_Your goal_
Go through the lines below and copy any that hold the string "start".
**** Data extract
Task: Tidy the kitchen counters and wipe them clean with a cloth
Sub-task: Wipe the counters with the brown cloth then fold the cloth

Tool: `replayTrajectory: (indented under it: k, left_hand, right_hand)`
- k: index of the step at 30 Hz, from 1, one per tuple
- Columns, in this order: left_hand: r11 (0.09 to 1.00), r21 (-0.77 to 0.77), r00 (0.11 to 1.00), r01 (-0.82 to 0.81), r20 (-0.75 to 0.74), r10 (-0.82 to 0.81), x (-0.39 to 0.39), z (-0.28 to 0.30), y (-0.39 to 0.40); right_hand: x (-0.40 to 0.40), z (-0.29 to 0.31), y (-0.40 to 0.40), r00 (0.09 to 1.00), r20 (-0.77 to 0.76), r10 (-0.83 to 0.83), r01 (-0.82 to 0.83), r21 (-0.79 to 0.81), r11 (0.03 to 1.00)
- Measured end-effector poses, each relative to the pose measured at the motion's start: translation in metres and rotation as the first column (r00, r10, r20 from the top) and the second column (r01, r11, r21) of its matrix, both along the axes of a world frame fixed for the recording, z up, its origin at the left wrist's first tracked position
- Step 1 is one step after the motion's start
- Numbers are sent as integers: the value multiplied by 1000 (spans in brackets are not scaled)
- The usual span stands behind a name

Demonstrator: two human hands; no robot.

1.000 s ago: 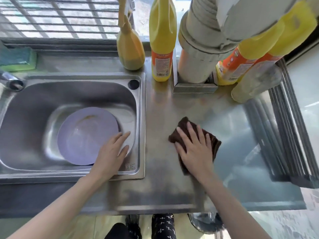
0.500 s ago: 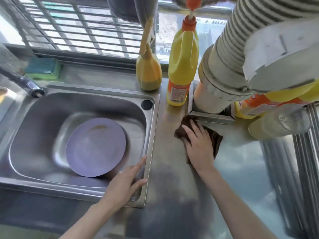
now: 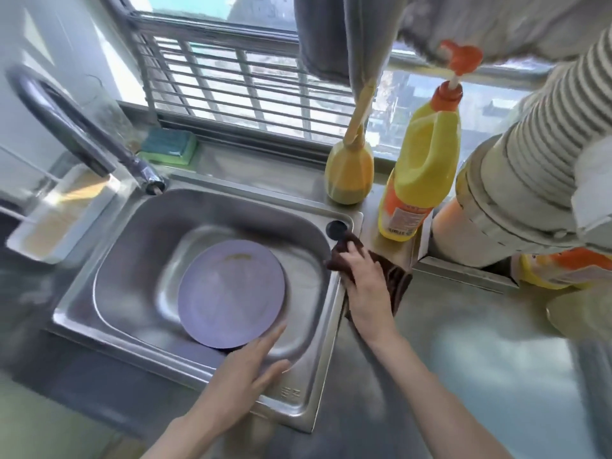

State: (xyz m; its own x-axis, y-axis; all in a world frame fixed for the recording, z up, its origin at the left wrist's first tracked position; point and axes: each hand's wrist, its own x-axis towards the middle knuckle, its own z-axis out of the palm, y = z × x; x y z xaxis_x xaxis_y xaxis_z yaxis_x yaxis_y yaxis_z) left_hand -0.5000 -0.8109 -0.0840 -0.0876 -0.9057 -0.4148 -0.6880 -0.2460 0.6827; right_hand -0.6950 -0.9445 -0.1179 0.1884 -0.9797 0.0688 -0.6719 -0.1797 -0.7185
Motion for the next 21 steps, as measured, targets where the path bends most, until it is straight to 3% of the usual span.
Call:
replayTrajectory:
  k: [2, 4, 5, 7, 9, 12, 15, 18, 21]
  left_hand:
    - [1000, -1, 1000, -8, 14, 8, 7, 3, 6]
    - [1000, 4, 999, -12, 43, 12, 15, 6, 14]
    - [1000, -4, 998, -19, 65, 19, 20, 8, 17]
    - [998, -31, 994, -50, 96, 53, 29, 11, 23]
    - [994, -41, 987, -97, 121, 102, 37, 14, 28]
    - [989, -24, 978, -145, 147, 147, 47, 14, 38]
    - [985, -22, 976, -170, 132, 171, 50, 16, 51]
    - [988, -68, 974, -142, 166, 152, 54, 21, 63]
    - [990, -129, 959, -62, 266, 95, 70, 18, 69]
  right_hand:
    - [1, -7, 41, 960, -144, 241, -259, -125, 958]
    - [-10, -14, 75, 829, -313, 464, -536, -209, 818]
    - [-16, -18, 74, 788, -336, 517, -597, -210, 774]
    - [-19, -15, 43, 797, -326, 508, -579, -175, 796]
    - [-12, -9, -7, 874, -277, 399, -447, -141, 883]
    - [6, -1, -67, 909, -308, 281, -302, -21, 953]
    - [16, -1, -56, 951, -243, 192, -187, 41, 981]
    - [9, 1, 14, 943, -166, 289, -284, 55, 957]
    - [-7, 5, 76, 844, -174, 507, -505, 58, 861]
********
_Response area_
- Measured end-effector poses, each relative to the pose measured at the motion's start: translation in metres and rotation as the first column (r00, r10, r20 from the top) and the second column (r01, r11, r21) of its matrix, both along the axes of a world frame fixed for the recording, z up, its origin at the left wrist's first tracked position
- Step 1 is one step after the motion's start

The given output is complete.